Armiento got his first minutes of football for Glory on 30 November 2020 after coming on as a substitute against Shanghai Shenhua in their Asian Champions League campaign in the 57th minute, and marked his debut by scoring a free-kick in a game which ended 3–3.

On 20 January 2021, Armiento made his A-League debut for the Glory in their first game of the season, coming on as a substitute in the sixty-ninth minute. He scored his first A-League goal from close range to make the score 5–1 to Perth against Adelaide United, his former club; the match resulted in a 5–3 win for Perth.

===Brisbane Roar===
In September 2022, Armiento signed for the Brisbane Roar. Between 2022 and 2024, he made 36 A-League Men appearances and scored 3 goals.

===Turris===
Armiento played for Turris of Italian Serie C in the 2024–25 season.

===Wellington Phoenix===
On 22 July 2025, the Wellington Phoenix announced the signing of Armiento on a one-year contract. Armiento was close to signing for a new Serie C club before being called by Phoenix head coach Giancarlo Italiano, convincing him to return to the A-League Men and sign for the New Zealand club. Armiento made his club debut on 10 August 2025, in a 1–0 win away to Nunawading City in the round of 16 of the Australia Cup. He assisted Hideki Ishige from a corner in the 94th minute.

Armiento made his league debut for the Phoenix on 18 October 2025, scoring the equalising goal in a 2–2 draw away to .

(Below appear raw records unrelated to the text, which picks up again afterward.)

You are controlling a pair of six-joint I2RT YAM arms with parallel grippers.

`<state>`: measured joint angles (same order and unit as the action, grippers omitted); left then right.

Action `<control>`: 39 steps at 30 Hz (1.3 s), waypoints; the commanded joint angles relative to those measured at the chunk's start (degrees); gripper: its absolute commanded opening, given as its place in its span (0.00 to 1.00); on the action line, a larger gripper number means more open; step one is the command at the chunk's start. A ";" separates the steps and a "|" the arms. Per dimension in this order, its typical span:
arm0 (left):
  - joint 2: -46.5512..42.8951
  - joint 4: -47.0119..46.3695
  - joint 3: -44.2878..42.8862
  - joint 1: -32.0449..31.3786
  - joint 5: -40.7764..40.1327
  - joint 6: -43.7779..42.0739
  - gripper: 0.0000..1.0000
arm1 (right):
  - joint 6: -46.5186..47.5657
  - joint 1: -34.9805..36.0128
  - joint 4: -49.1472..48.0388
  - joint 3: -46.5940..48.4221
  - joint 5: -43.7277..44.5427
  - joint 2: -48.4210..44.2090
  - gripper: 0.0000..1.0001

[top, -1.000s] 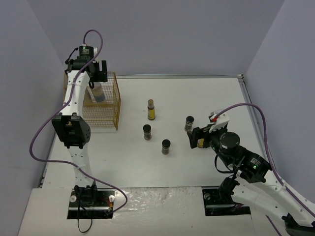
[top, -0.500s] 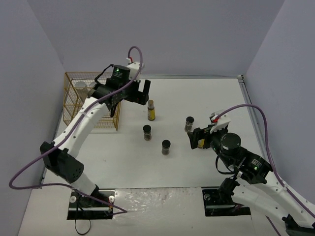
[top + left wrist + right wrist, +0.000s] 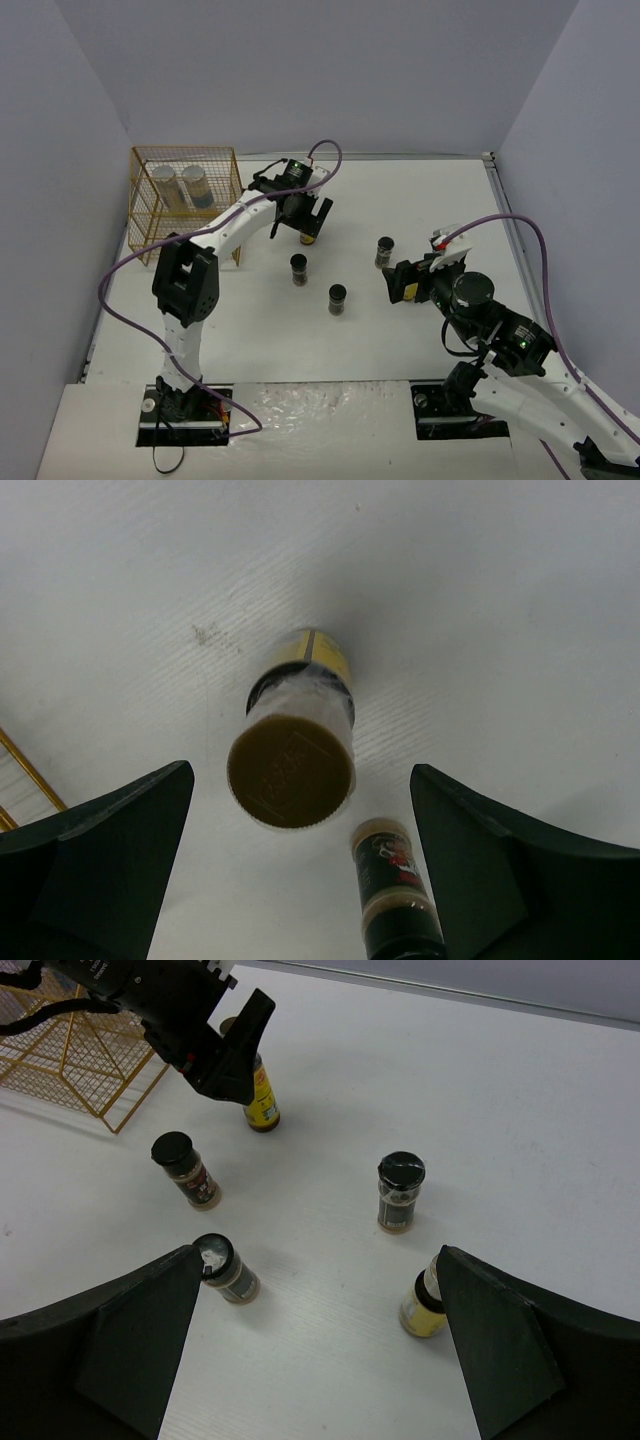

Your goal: Organize the condiment bottles

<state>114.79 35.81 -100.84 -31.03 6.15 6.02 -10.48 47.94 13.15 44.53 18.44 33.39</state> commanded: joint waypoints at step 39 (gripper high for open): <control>-15.09 13.21 -17.57 1.37 -7.99 1.51 0.00 | -0.38 0.00 -3.88 0.25 0.59 -0.39 1.00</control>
<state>111.56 44.25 -109.43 -31.01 3.30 6.09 -10.50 47.94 13.15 44.45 18.44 33.28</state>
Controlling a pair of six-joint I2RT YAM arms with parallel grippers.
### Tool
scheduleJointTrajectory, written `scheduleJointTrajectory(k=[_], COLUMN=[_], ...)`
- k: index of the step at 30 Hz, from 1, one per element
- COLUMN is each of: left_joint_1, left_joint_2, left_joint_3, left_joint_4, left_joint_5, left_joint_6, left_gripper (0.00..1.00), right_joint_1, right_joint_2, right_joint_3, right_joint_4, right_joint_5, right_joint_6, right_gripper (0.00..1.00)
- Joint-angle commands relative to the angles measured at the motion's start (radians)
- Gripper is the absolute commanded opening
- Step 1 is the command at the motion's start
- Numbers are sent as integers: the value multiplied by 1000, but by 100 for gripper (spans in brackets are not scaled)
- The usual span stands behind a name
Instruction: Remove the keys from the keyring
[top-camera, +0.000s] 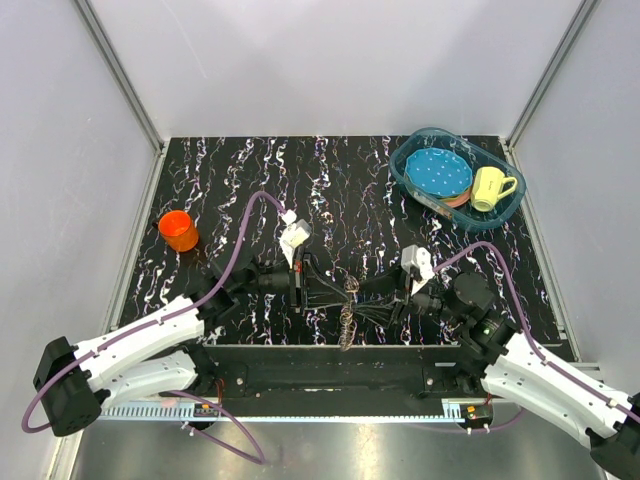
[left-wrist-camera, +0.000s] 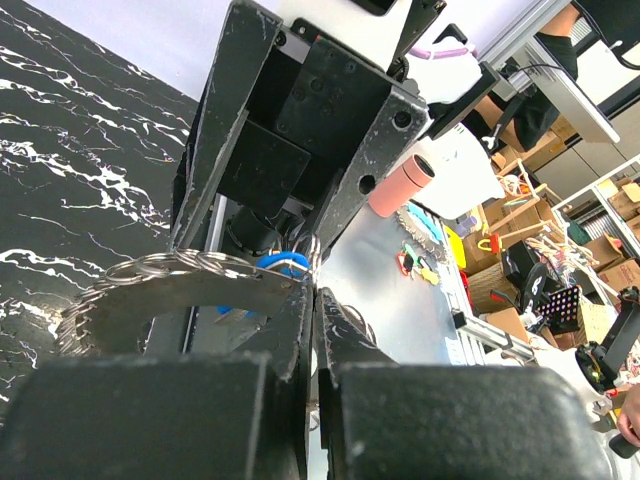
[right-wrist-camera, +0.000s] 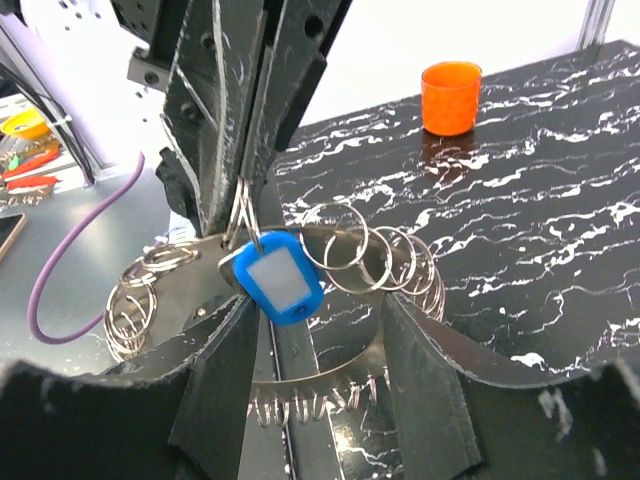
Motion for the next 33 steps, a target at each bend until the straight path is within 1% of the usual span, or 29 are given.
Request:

On 29 May 2026, the club confirmed Armiento's departure.

==Personal life==
On 14 March 2024, Armiento was diagnosed with stage two Hodgkin's lymphoma. Initially, Armiento believed it may have been long covid. However, his teammate Nikola Mileusnic encouraged him to get his ongoing cough checked and after an x-ray, where they found a nine centimetre mass inside his lung, this was later confirmed as Hodgkin's lymphoma. Armiento began chemotherapy on 5 April 2024. After a year of treatment, his doctor confirmed he was all clear.